Leave out every line before the one containing "Job: set dots on the black mug", and set down that line and the rest through the end of the listing exactly.

[[ EXERCISE DATA, beginning ]]

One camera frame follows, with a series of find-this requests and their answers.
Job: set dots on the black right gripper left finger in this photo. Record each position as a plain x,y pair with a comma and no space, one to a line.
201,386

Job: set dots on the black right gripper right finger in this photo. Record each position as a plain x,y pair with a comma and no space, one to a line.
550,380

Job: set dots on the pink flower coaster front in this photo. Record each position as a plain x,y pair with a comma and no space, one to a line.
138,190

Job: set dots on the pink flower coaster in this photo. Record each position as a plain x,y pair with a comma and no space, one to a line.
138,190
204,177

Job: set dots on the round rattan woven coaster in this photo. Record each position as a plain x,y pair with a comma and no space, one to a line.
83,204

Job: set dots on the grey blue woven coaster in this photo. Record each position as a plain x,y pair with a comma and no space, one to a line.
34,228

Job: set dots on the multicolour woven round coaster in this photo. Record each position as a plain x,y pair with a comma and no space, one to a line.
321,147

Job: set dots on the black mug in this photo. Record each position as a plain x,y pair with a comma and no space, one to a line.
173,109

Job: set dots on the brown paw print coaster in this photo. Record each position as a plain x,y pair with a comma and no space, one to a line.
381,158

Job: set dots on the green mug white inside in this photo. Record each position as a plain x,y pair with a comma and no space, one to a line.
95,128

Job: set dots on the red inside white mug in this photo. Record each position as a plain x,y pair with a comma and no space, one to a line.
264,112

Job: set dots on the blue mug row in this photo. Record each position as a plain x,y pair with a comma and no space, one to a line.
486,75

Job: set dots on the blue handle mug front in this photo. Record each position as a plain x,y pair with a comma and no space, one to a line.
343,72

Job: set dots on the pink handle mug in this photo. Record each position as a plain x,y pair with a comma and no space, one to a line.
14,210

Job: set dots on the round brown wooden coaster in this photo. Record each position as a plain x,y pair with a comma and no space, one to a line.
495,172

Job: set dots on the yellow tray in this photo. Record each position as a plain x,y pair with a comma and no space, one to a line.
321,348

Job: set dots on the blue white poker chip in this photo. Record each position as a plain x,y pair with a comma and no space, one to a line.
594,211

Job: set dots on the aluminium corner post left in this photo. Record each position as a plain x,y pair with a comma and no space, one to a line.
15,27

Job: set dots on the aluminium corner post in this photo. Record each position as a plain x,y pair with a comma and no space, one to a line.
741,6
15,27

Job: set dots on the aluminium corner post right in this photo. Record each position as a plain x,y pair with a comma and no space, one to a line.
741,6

[[ EXERCISE DATA, end ]]

PROBLEM SOLUTION:
Job: set dots on the black mug in this photo. Record each position as a plain x,y pair with a comma and no space, one to a line.
173,109

Job: set dots on the brown paw print coaster in this photo. Record each position as a plain x,y pair with a comma and no space, one to a line.
381,158

Job: set dots on the green mug white inside in this photo. Record each position as a plain x,y pair with a comma and no space, one to a line.
95,128

Job: set dots on the red inside white mug in this photo. Record each position as a plain x,y pair with a comma and no space, one to a line.
264,112

Job: set dots on the blue mug row in this photo. Record each position as a plain x,y pair with a comma and no space, one to a line.
486,75

Job: set dots on the blue handle mug front in this photo. Record each position as a plain x,y pair with a comma and no space, one to a line.
343,72

Job: set dots on the pink handle mug in this photo. Record each position as a plain x,y pair with a comma and no space, one to a line.
14,210

Job: set dots on the round brown wooden coaster in this photo. Record each position as a plain x,y pair with a comma and no space, one to a line.
495,172

Job: set dots on the yellow tray in this photo. Record each position as a plain x,y pair with a comma and no space, one to a line.
321,348

Job: set dots on the blue white poker chip in this photo. Record each position as a plain x,y pair with a comma and no space, one to a line.
594,211

Job: set dots on the aluminium corner post left in this photo. Record each position as a plain x,y pair with a comma and no space, one to a line.
15,27

Job: set dots on the aluminium corner post in this photo. Record each position as a plain x,y pair with a comma and no space, one to a line.
741,6
15,27

Job: set dots on the aluminium corner post right in this photo. Record each position as a plain x,y pair with a comma and no space, one to a line.
741,6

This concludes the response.